** Excerpted data follows **
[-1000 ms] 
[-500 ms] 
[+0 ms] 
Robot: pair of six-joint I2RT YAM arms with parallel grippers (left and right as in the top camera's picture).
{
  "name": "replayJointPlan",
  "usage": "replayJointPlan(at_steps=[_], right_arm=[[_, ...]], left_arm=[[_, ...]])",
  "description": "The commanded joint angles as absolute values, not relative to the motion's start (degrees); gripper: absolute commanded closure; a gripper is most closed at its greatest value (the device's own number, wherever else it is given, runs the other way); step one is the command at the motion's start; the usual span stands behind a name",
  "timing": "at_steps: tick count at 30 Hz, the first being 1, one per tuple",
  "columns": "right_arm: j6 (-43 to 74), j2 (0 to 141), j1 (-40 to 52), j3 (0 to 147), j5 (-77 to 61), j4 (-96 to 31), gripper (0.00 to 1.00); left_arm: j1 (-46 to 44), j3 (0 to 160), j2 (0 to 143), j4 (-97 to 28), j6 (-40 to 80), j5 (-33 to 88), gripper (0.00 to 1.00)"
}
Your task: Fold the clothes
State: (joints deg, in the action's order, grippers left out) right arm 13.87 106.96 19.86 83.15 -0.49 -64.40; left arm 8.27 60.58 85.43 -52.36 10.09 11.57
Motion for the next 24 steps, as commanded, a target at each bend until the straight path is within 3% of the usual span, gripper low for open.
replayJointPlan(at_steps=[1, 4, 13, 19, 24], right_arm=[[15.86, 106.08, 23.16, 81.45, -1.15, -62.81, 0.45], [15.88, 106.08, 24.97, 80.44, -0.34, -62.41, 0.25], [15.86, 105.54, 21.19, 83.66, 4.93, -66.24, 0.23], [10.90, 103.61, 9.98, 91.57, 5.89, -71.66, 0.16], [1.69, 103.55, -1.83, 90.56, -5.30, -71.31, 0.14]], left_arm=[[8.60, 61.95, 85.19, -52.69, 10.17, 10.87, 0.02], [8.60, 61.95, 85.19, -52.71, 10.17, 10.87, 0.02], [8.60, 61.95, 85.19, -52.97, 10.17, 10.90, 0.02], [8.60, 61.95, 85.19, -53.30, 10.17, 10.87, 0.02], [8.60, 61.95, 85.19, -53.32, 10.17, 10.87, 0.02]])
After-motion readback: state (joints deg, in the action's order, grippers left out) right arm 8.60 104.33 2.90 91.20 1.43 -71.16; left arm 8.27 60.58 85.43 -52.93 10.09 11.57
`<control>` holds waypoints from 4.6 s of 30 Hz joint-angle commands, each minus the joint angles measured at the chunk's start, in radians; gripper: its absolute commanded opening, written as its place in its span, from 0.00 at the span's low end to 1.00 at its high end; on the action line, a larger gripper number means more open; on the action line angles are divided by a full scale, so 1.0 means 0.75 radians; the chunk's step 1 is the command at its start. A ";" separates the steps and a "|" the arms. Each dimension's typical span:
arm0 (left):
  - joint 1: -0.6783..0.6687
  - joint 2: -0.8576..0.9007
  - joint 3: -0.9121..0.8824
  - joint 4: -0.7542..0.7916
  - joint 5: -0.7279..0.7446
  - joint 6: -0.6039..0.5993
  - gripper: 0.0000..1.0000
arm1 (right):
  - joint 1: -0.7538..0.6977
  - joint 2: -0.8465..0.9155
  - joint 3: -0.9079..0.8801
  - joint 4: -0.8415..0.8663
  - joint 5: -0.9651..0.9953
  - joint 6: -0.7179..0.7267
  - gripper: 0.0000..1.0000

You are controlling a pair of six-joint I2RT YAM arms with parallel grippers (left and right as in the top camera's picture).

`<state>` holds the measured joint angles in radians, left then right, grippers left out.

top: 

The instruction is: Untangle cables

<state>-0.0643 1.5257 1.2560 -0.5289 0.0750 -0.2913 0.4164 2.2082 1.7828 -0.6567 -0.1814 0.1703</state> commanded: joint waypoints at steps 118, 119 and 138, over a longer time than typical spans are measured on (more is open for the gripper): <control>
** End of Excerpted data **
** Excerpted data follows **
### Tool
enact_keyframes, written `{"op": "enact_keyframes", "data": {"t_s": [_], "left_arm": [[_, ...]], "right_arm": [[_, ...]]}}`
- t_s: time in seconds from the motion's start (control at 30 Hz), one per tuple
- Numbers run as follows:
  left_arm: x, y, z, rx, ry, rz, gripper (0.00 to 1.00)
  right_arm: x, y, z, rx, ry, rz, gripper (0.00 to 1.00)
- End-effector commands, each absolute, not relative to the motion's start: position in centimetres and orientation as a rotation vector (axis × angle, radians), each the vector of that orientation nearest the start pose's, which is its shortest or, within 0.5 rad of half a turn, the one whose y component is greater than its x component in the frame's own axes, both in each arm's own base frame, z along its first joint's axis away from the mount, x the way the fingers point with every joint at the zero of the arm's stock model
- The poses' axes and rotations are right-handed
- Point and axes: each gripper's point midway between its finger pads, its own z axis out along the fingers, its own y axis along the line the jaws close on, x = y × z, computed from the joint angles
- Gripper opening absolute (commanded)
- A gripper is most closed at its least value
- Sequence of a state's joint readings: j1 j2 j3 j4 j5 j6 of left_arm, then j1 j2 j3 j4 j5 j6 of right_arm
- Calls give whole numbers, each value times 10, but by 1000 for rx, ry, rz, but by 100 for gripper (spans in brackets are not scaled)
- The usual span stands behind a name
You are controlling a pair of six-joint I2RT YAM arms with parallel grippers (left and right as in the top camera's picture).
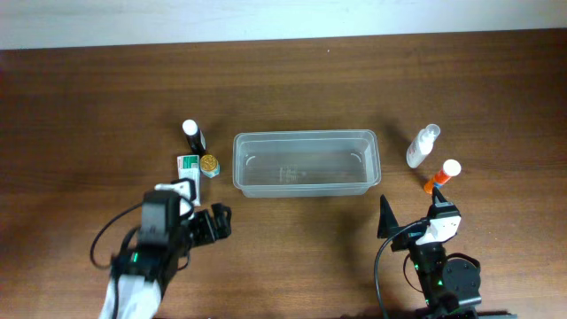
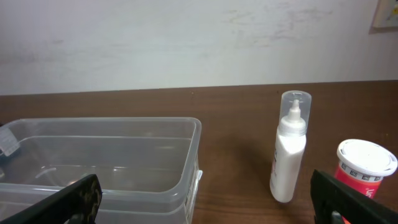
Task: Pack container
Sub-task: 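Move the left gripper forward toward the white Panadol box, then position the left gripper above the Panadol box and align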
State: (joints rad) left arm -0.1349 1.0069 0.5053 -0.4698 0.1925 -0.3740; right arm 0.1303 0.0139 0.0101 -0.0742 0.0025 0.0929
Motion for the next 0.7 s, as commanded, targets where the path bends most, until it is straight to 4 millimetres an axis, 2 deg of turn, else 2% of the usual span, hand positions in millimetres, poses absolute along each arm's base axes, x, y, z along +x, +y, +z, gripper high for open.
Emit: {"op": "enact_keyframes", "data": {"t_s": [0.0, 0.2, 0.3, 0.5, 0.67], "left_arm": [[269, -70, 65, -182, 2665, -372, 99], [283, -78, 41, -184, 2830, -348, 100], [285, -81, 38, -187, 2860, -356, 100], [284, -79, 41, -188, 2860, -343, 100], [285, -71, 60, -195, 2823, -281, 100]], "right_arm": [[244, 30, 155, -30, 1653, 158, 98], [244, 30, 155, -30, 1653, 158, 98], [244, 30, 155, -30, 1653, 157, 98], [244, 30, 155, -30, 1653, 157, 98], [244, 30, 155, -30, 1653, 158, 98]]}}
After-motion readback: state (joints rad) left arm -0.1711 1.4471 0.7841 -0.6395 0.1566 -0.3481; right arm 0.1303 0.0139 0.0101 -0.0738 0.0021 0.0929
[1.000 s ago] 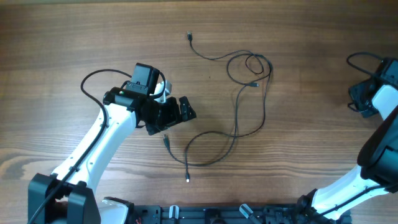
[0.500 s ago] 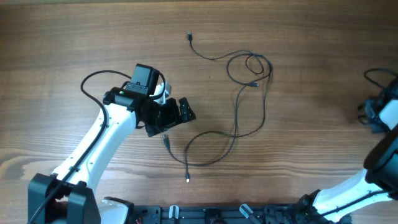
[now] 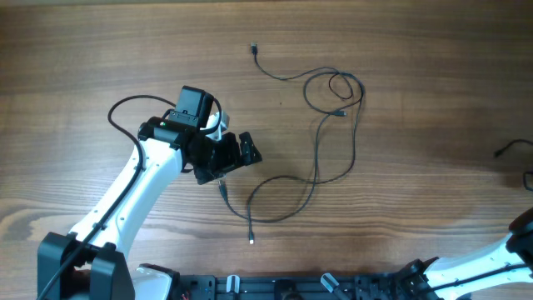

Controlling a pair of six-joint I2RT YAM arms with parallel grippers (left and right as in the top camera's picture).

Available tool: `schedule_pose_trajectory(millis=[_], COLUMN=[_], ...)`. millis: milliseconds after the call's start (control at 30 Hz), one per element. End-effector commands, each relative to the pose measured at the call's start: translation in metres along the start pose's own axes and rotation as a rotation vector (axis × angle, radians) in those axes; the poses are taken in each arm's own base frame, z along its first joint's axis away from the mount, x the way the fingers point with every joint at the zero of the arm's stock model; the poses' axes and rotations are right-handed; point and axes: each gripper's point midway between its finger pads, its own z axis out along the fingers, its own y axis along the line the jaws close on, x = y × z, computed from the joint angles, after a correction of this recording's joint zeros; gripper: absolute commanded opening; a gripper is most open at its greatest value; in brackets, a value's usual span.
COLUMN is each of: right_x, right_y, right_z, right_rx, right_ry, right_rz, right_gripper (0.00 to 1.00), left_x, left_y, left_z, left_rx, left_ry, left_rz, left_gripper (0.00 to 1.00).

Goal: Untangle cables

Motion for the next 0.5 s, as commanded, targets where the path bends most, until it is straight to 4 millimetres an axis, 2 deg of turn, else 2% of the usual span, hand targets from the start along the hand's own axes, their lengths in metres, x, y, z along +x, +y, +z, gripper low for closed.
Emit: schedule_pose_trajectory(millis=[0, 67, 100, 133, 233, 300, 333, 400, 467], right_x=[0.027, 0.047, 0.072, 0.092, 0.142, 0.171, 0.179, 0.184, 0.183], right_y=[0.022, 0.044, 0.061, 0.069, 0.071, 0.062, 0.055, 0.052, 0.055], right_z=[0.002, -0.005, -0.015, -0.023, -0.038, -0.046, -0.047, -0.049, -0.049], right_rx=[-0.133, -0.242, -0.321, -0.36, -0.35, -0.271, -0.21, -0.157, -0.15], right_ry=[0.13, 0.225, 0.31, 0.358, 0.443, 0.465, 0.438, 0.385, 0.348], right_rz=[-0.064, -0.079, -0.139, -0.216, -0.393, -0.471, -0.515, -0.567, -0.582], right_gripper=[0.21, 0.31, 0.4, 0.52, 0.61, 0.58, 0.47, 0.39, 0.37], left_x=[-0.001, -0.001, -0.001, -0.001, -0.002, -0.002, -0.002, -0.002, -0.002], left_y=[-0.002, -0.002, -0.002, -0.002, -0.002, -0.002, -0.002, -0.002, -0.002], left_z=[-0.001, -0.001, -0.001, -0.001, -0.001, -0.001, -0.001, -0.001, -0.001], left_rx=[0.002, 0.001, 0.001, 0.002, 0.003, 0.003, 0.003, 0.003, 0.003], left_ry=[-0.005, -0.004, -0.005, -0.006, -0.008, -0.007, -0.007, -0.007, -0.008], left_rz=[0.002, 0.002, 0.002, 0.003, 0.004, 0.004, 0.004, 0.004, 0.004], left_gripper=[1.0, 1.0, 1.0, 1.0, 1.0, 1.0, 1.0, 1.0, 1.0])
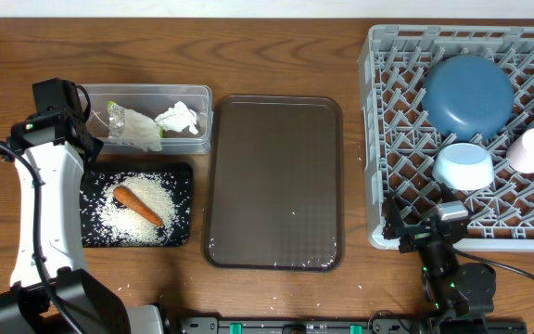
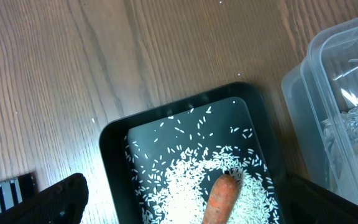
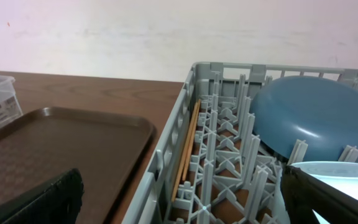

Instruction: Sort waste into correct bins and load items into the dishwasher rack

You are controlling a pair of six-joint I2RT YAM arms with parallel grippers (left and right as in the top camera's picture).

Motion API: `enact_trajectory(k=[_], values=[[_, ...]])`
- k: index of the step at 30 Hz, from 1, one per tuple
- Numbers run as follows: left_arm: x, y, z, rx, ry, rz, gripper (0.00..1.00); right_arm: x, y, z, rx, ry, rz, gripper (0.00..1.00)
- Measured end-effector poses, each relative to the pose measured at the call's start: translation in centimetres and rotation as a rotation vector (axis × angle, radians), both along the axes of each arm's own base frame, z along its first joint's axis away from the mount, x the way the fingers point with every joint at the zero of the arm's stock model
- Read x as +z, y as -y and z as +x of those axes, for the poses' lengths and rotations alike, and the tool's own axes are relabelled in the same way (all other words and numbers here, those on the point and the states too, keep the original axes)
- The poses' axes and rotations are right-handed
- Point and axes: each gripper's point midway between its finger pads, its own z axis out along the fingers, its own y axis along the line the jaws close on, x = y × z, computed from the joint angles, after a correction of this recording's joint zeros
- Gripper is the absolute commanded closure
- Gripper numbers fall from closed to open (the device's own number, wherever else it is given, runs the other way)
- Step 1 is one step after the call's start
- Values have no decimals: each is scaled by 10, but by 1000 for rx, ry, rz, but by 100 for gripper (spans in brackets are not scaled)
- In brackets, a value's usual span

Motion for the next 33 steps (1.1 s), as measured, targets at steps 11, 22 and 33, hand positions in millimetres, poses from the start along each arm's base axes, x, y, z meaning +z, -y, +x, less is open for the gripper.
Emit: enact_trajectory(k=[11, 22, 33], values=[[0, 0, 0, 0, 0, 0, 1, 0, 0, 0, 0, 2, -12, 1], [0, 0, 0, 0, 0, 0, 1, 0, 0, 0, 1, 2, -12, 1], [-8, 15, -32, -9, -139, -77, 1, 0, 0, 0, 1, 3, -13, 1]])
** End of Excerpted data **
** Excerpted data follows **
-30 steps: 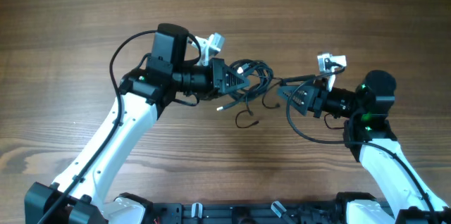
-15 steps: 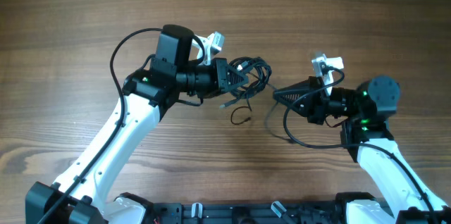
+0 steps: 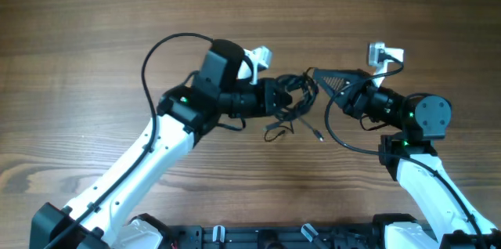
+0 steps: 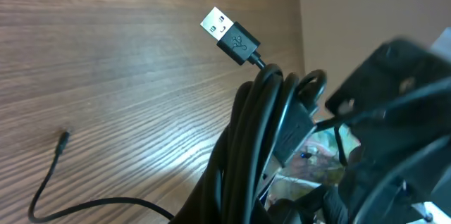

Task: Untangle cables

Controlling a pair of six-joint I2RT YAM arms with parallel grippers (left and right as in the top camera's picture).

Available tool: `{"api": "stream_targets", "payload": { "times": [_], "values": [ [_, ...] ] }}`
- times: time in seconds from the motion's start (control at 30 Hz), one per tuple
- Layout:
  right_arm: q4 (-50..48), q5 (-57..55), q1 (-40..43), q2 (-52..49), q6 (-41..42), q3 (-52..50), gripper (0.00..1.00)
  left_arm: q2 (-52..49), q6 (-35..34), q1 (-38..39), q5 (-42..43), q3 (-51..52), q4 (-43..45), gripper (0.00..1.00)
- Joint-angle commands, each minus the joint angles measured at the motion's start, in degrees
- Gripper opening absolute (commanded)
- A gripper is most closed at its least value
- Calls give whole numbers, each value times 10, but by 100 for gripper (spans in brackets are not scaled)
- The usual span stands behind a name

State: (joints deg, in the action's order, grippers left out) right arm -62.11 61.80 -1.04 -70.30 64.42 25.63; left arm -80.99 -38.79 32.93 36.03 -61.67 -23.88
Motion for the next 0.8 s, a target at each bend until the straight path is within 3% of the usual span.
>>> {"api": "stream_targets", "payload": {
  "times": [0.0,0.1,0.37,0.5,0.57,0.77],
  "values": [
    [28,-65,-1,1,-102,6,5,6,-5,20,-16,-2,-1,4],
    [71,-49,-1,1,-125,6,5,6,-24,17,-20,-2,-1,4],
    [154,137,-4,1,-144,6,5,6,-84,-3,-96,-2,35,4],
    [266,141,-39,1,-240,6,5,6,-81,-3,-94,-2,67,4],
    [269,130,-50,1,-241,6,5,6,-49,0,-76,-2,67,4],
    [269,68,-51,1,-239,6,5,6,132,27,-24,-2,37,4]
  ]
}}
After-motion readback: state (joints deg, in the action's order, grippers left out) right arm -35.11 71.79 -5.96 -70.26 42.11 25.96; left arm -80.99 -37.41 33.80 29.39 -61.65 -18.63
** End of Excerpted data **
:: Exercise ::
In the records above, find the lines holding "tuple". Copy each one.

:: Exercise response ::
  "timing": "at_steps: tick count at 30 Hz, the first being 1, one per tuple",
- t_s: time in seconds from the motion's start (control at 30 Hz), one per tuple
- k: index of the step at 30 Hz, from 1, one per tuple
- times: time in seconds from the motion's start (control at 30 Hz), one per tuple

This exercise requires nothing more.